Dutch Rhythm and Intonation: Sounding Natural

Pronunciation is more than individual sounds — the overall rhythm (ritme) and intonation (intonatie) of Dutch speech patterns matter enormously for naturalness. Dutch is a stress-timed language (like English and German), meaning stressed syllables occur at roughly regular intervals and unstressed syllables are compressed between them. This gives Dutch its characteristic rhythmic feel, different from syllable-timed languages like French or Spanish.

Dutch sentence intonation: statements typically have a falling intonation at the end (dalende intonatie). Yes/no questions without a question word use rising intonation (stijgende intonatie): Ga je mee? (Are you coming?) — rising on mee. Wh-questions (wie, wat, waar, wanneer, hoe) use falling intonation like statements: Waar ga je naartoe? — falling at the end. Tag questions rise: Je komt toch? (You are coming, right?) — rising on toch.
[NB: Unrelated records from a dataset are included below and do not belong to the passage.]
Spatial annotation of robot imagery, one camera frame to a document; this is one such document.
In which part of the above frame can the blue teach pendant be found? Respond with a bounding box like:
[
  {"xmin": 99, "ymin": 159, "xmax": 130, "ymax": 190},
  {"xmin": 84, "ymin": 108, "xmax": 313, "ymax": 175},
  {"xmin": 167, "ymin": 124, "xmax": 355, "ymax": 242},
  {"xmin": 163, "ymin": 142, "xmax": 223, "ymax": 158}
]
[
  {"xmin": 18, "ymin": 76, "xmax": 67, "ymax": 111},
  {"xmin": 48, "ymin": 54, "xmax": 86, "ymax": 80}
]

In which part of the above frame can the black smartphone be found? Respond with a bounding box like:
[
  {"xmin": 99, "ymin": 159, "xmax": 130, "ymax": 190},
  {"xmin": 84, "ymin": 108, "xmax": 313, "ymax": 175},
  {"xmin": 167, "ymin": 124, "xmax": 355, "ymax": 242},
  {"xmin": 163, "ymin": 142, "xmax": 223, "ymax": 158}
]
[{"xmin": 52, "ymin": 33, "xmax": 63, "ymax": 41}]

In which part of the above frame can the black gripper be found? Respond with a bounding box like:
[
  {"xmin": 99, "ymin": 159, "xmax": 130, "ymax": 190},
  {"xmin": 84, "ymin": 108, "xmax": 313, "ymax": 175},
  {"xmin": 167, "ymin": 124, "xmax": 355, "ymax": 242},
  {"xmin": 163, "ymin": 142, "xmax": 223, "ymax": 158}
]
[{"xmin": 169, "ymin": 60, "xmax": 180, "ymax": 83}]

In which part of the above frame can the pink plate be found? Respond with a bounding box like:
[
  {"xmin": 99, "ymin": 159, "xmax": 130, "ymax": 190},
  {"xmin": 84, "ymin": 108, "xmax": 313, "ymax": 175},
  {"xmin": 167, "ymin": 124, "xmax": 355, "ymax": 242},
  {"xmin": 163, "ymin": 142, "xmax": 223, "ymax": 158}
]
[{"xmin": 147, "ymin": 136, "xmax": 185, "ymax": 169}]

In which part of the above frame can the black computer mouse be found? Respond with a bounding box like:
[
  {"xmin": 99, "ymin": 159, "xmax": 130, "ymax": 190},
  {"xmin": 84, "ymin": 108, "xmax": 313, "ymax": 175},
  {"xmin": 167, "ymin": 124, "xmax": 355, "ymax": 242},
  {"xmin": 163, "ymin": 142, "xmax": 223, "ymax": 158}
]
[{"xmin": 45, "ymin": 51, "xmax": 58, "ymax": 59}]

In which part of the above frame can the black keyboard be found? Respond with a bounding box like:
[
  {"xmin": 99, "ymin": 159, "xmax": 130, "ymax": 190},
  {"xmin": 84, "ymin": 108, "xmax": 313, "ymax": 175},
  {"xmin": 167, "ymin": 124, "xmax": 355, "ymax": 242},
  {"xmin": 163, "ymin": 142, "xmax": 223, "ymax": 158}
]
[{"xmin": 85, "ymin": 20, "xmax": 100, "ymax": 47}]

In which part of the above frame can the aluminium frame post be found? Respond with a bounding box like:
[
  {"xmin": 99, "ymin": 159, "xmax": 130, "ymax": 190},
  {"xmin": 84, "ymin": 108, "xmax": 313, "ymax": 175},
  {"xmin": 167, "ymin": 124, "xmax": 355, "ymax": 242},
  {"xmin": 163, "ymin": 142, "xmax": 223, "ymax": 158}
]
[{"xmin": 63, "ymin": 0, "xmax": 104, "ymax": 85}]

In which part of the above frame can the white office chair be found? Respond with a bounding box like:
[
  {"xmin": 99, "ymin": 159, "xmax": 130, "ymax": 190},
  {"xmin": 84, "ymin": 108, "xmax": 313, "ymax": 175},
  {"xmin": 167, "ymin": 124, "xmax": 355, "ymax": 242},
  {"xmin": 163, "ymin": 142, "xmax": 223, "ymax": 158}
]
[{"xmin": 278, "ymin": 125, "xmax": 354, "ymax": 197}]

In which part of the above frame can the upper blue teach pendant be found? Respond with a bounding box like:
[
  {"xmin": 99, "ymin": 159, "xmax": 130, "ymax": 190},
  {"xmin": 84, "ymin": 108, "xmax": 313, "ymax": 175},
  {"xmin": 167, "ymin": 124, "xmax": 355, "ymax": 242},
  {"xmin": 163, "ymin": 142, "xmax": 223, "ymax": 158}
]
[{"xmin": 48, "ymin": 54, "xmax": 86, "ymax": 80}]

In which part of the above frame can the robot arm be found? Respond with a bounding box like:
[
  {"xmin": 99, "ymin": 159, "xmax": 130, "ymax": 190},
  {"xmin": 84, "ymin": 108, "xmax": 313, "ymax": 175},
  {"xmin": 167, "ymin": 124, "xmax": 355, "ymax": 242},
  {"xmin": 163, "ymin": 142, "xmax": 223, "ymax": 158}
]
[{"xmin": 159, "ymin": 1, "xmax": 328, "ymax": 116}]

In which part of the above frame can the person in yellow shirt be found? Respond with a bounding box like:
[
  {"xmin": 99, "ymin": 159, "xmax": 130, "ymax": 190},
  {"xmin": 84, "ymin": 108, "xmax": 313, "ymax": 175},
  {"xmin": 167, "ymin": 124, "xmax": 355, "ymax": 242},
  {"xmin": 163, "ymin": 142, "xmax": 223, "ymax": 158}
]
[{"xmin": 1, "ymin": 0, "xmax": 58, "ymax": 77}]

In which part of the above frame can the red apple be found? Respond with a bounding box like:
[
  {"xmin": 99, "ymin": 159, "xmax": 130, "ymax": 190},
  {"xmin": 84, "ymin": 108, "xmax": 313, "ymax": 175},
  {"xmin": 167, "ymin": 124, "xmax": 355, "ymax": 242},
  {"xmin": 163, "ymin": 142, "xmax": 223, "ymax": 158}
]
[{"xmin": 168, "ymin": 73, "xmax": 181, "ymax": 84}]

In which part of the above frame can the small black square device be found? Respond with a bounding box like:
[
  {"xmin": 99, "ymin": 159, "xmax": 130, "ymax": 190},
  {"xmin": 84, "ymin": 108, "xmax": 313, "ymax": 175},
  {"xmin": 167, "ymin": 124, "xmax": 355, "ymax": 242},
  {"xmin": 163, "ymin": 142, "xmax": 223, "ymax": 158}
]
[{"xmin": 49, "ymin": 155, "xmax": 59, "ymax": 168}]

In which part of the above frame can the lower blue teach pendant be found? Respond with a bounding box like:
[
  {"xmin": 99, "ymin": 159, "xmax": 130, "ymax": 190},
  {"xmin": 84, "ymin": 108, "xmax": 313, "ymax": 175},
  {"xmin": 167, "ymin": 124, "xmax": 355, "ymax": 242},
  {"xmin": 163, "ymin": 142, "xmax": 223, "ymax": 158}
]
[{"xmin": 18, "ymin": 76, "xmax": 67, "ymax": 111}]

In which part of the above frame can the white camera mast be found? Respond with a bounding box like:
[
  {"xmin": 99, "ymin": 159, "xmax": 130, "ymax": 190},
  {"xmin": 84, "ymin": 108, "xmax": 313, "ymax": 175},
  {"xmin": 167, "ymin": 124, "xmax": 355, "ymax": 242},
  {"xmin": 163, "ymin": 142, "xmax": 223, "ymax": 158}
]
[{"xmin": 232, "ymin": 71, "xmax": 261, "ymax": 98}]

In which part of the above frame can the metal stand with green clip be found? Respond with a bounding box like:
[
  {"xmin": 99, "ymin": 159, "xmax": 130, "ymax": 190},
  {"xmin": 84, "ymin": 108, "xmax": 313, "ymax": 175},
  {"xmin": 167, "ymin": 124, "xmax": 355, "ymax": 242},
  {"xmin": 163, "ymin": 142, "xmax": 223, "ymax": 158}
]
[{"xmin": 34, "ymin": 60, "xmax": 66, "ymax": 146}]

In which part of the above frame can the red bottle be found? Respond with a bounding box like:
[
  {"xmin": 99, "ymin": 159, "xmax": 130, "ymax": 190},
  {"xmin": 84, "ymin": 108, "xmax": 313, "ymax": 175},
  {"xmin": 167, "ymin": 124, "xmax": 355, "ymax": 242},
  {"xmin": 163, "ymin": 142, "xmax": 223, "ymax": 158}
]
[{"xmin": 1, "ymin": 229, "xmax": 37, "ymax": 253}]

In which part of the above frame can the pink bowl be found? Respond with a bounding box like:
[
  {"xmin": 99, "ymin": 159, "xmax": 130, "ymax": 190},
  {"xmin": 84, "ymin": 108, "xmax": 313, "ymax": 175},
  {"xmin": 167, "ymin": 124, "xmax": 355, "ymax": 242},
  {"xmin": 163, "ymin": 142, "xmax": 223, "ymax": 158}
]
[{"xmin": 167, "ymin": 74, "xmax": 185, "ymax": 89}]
Dutch also uses focus stress (nadruk) to highlight new or contrasted information. Compare: IK ga naar Amsterdam (I — not someone else — am going to Amsterdam) versus Ik ga naar AMsterdam (Amsterdam — not Rotterdam — is where I am going). This focal stress is used much more deliberately in Dutch than many learners realise. Flat, even stress on every word is one of the clearest markers of a non-native speaker. Listen for how native speakers emphasise and de-emphasise words in natural speech — and copy that.